Weg mit den Spam-Filtern

Jüngst habe ich gerade wieder feststellen müssen, dass alle meine Post an eine bestimmte Adresse im Spam-Filter landete und gleich zurückgewiesen wurde. Beim Nachschauen fand ich heraus, dass der Spam-Filter des Rathauses einer Pariser Vorstadt jegliche Post, die über den Provider T-Online lief, als Spam einstufte.

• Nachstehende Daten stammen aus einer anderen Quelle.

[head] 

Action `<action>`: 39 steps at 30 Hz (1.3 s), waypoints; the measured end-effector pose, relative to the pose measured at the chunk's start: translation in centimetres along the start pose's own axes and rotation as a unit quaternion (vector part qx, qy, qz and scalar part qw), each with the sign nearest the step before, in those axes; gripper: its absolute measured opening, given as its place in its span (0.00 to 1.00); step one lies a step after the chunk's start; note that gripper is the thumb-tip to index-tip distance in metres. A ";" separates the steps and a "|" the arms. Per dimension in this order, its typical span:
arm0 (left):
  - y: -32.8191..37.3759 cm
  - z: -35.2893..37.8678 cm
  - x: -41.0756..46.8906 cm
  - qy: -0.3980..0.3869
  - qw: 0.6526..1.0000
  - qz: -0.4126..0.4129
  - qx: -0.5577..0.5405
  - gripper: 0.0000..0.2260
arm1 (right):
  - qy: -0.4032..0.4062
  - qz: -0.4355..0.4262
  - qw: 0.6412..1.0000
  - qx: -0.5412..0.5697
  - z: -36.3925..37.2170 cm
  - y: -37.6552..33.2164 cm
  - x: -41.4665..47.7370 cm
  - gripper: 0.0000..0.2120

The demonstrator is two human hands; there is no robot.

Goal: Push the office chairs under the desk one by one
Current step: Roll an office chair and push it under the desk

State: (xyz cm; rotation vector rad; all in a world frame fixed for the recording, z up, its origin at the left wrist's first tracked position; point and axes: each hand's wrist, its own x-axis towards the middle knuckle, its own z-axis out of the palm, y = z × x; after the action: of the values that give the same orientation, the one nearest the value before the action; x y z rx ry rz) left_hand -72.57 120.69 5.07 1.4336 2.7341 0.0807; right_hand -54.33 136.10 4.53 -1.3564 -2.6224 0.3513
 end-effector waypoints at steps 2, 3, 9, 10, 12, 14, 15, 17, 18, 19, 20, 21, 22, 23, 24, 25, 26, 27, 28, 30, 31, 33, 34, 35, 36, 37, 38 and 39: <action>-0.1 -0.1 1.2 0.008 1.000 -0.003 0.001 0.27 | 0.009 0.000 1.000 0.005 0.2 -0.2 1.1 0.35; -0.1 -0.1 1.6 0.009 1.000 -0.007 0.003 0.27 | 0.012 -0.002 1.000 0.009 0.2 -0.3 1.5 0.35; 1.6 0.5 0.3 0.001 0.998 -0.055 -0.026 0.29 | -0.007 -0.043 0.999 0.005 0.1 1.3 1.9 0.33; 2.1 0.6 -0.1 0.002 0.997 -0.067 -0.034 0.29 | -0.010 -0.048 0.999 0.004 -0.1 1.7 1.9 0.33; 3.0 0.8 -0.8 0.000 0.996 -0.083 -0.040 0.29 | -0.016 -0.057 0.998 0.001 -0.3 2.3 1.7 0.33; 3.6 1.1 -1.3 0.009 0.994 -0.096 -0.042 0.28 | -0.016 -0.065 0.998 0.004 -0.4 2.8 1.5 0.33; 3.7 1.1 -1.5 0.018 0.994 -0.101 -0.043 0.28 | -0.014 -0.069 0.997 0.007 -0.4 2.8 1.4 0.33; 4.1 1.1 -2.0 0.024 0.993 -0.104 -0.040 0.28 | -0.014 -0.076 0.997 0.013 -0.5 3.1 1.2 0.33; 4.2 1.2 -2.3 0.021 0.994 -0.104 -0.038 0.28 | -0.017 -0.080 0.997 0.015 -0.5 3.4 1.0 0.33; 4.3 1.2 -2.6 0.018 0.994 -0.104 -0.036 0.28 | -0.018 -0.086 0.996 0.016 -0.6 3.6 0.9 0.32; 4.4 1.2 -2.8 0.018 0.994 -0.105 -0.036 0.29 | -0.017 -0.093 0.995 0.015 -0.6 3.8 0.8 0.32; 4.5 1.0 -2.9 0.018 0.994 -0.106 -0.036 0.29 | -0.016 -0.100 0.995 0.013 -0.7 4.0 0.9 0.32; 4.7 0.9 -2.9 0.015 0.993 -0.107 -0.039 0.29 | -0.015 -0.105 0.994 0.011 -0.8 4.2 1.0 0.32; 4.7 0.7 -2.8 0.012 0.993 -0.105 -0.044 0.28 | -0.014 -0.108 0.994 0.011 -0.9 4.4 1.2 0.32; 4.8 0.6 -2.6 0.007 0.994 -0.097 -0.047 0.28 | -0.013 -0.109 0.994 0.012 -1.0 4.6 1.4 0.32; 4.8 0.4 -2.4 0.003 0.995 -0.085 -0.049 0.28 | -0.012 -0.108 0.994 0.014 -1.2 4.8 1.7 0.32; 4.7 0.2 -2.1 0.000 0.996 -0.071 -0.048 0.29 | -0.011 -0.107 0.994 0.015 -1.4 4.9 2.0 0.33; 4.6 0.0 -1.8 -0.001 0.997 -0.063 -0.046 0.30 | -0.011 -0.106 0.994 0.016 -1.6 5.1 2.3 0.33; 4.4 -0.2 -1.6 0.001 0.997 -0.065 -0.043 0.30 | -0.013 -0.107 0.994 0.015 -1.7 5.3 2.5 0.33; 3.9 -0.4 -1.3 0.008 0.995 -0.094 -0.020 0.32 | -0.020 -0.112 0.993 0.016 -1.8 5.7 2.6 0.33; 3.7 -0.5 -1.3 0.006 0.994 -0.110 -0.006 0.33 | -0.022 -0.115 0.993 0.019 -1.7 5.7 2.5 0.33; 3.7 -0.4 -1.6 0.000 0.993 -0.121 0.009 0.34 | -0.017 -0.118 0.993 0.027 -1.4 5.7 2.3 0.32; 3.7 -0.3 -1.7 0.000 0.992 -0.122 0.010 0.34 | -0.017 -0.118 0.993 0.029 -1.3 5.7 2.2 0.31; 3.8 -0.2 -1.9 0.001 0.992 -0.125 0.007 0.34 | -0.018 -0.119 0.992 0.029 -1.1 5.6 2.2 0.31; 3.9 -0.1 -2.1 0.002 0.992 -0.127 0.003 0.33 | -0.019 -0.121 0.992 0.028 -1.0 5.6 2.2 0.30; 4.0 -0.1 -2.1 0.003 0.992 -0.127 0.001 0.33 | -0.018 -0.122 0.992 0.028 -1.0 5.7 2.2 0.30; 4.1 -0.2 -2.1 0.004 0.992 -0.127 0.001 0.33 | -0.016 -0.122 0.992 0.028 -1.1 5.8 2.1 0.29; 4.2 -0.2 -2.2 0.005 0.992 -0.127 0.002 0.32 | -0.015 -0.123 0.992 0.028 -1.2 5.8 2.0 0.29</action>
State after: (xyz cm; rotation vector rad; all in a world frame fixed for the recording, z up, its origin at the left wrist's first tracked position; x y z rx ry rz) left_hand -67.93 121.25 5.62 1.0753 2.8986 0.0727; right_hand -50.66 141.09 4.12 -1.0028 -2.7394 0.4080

Aber nicht nur das. Ähnliche Meldungen erhalten ich öfter vom Rathaus der eigenen Stadt und anderen Kommunalbehörden. Wie beruhigend, dass sich öffentliche Verwaltungen dubiosen Spam-Jägern anvertrauen, von denen sie ihre Post zwischenfiltern lassen. Denn auch sie sortieren Post über T-Online automatisch als Spam aus. Bei T-Online reagiert der Support darauf hilflos bis zynisch. Jetzt lasse ich meine Mail jetzt über alle möglichen Provider laufen, immer in der Hoffnung, dass es ihnen nicht wie T-Online, einem der größten Anbieter im Lande, ergeht. Ich benutze nur den Spamfilter meiner E-Mail-Software. Die kann ich einstellen, und bei der kann ich im Spam-Postfach laufend nachsehen, ob sie richtig justiert ist. Externe Spamfilter kommen mir nicht ins Haus. Ich bitte ja auch nicht meinen Briefträger, mir doch gefälligst nur noch Post zuzustellen, die nicht wie unerwünschte Werbung aussieht.